- Work item -
Look through the listing below for the word "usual" and copy every line where it occurs.

- Information supplied -
------------------------------------
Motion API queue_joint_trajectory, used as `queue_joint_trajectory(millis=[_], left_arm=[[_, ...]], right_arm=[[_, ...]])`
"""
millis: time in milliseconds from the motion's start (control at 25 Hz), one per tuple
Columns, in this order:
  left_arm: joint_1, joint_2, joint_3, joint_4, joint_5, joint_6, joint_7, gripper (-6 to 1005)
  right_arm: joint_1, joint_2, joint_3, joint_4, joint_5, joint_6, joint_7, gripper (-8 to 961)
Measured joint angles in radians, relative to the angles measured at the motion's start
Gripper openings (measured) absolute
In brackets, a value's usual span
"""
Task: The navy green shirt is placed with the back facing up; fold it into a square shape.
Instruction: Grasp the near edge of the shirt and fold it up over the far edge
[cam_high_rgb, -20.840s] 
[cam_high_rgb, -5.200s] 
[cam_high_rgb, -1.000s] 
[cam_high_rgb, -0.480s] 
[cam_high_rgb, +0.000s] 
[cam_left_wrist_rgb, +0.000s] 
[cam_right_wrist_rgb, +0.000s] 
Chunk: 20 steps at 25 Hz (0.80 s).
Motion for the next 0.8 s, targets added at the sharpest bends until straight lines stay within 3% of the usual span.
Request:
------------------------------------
- Answer to this problem -
In brackets, a value's usual span
Motion for the next 0.8 s, targets added at the sharpest bends until straight lines stay within 3% of the usual span.

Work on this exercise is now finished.